Genere: Introspettivo, Malinconico, Slice of life

Personaggi Principali: Seiya di Pegasu; Shiryu di Draco

Altri Personaggi: Atena e Shun Rei come guest star; poi Hyoga di Cygnus, Shun di Andromeda e Ikki di Phenix, anche se solo nominati

Rating: Giallo

In proposito: “Manco poco ormai. Vero?”

“Un mese. Un mese e mezzo, al massimo.”

Il tea aveva un profumo dolce. Saiya sorrise, mentre accennava alla figura di Shun Rei oltre la finestra. Aveva il dou li in testa e un cheongsam che non riusciva a nasconderne l’avanzata gravidanza. E quell’energia che Seiya le aveva sempre conosciuto, fra determinazione e consapevolezza.

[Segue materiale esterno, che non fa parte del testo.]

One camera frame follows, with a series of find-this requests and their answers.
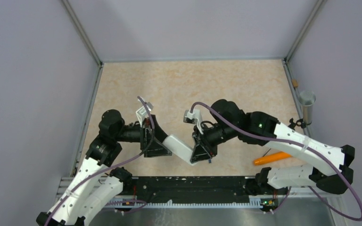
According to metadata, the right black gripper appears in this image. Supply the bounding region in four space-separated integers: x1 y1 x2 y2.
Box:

Disclaimer: i personaggi sono diMasami Kurumada; la situazione invece la rivendico mia^^

Note: one shot; missin moments; post-Hade; Saint Seiya Omega

Cose: Precisando che, pur seguendolo, non riesco ad innamorarmi di Saint Seiya Omega, la fancition è nata comunque prendendo avvio da quel contesto. Un miscuglio di elementi disseminati qua e là liberamente reinterpretati dalla sottoscritta e alcune idee assolutamente personali che definiscono la mia visione del mondo si Saint Seiya nel post-Hade (e prima della scoperta di Saint Seiya Omega). Non ho fatto riferimento ai cavalieri d’oro, anche perchè in effetti la realtà è ancora nebulosa nell’Omega.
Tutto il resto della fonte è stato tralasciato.